Je sais que je n’ai pas le droit d’être jaloux. Aussi, ce que je souffre
parfois, je ne vous le dirai pas. Mais je m’afflige (cela m’est permis)
de vous voir entourée de cette lugubre influence. Vous, déjà si triste,
si découragée, vous qu’il ne faudrait entretenir que d’espoir et de
douces promesses, vous voilà sous le contact d’une existence flétrie et
désolée. Car cet homme est desséché par le souffle des passions; aucune
fraîcheur de jeunesse ne colore plus ses traits pétrifiés, sa bouche ne
sait plus sourire, son teint ne s’anime jamais; il parle, il marche, il
agit par habitude, par souvenir. Mais le principe de la vie est depuis
longtemps éteint dans sa poitrine. Je suis sûr de cela, madame; j’ai
beaucoup observé cet homme, j’ai percé le mystère dont il s’enveloppe.
S’il vous dit qu’il vous aime, il ment! Il ne peut plus aimer.
Mais celui qui ne sent rien ne peut-il rien inspirer?
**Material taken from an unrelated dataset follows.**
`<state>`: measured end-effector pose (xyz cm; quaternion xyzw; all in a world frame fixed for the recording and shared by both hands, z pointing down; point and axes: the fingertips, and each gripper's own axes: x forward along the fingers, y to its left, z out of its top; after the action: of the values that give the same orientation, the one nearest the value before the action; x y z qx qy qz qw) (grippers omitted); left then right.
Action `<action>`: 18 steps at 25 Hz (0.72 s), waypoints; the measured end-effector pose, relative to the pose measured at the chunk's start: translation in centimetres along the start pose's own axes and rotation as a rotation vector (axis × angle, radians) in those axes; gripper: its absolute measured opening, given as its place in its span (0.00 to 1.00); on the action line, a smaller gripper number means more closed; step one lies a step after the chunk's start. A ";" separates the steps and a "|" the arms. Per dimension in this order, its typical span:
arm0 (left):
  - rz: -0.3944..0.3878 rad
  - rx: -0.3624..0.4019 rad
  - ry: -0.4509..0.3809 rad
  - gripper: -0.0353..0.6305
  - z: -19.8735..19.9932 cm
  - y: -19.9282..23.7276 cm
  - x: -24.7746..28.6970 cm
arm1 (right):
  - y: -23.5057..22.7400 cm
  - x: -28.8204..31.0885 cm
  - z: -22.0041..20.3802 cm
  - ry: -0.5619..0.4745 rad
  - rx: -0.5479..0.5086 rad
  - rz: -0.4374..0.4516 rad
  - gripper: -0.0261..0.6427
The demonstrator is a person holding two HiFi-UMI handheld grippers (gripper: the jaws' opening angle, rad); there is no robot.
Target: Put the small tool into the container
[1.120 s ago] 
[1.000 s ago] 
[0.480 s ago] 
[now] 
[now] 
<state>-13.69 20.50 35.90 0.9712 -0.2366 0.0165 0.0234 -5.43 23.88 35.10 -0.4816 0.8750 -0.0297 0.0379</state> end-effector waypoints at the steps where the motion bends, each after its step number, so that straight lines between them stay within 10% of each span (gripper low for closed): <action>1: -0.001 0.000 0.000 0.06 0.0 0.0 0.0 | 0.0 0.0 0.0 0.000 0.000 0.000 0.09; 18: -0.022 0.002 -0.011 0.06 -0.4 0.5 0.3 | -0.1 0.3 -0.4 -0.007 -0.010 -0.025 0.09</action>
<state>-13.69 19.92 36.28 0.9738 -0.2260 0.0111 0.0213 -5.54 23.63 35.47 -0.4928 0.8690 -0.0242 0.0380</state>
C’est une terrible
question que je débats depuis longtemps, depuis que je vis, depuis que
je vous aime. Je ne puis me décider à croire que tant d’amour et de
poésie émane de vous sans que votre âme en recèle le foyer. Cet homme
jette tant de froid par tous les pores, il imprime à tout ce qui
l’approche une telle répulsion, que son exemple me console et
m’encourage. Si vous aviez le cœur mort comme lui, je ne vous
aimerais pas, j’aurais horreur de vous, comme j’ai horreur de lui.
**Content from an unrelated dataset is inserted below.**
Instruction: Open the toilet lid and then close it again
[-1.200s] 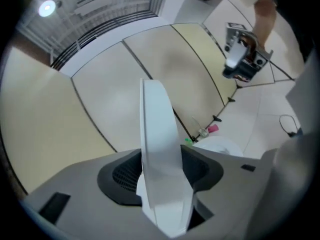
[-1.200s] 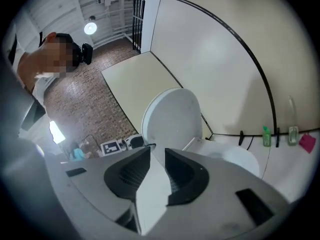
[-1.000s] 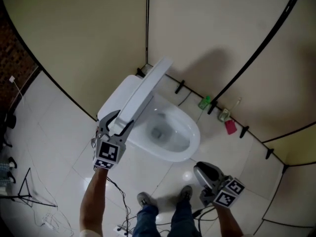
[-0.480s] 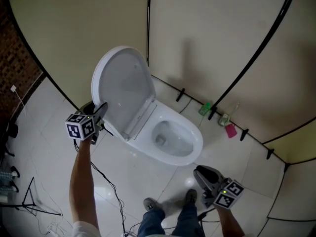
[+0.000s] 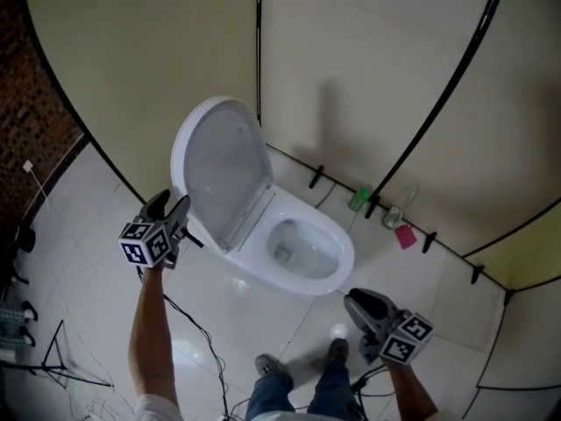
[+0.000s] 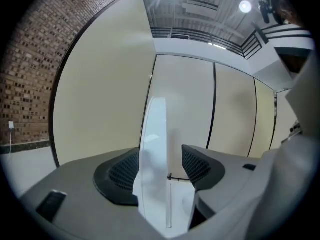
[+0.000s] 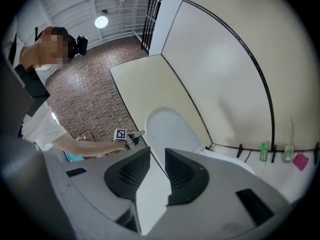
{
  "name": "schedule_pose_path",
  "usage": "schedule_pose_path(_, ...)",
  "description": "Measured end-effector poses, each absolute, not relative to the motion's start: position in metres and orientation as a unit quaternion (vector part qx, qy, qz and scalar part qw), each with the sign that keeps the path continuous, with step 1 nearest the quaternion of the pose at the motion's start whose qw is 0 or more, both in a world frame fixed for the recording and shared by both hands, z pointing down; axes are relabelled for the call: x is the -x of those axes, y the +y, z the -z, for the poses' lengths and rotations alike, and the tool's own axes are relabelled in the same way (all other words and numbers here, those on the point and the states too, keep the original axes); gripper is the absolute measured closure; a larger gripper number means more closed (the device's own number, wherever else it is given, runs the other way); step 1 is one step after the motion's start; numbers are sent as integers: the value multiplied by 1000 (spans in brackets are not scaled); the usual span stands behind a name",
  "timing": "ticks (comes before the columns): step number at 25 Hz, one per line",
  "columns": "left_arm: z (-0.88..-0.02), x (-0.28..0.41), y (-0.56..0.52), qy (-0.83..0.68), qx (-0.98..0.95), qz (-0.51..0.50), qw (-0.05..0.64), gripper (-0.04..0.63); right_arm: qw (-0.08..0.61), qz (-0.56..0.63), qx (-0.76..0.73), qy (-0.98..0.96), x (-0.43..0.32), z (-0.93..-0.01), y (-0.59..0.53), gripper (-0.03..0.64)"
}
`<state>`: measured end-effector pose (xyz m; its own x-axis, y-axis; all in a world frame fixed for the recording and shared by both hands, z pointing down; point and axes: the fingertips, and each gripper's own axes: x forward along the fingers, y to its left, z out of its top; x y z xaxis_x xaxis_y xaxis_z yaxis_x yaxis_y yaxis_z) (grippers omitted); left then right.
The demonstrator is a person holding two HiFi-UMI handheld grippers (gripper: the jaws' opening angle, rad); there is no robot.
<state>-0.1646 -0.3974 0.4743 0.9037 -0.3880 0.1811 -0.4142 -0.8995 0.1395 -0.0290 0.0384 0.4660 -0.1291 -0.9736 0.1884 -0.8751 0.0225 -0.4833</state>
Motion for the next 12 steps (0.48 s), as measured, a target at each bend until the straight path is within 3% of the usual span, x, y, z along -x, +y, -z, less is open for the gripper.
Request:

Et cependant, oh! dans quel inextricable dédale ma raison se débat! vous
ne partagez pas l’horreur qu’il m’inspire. Vous semblez, au contraire,
attirée vers lui par une invincible sympathie. Il y a des instants où,
le voyant passer avec vous au milieu de nos fêtes, vous deux si pâles,
si graves, si distraits au milieu de la danse qui tournoie, des femmes
qui rient, et des fleurs qui volent, il me semble que, seuls parmi nous
tous, vous pouvez vous comprendre. Il me semble qu’une douloureuse
ressemblance s’établit entre vos sensations et même entre les traits de
votre visage. Est-ce le sceau du malheur qui imprime à vos sombres
fronts cet air de famille; ou cet étranger, Lélia, serait-il vraiment
votre frère? Tout, dans votre existence, est si mystérieux que je suis
prêt à toutes les suppositions.
Oui, il y a des jours où je me persuade que vous êtes sa sœur. Eh
bien! je veux le dire, pour que vous compreniez que ma jalousie n’est ni
étroite ni puérile, je ne souffre pas moins avec cette idée. Je ne suis
pas moins blessé de la confiance que vous lui montrez et de l’intimité
qui règne entre lui et vous, vous si froide, si réservée, si méfiante
parfois, et qui ne l’êtes jamais pour lui. S’il est votre frère, Lélia,
quel droit a-t-il de plus que moi sur vous? Croyez-vous que je vous aime
moins purement que lui? Croyez-vous que je pourrais vous aimer avec plus
de tendresse, de sollicitude et de respect, si vous étiez ma sœur?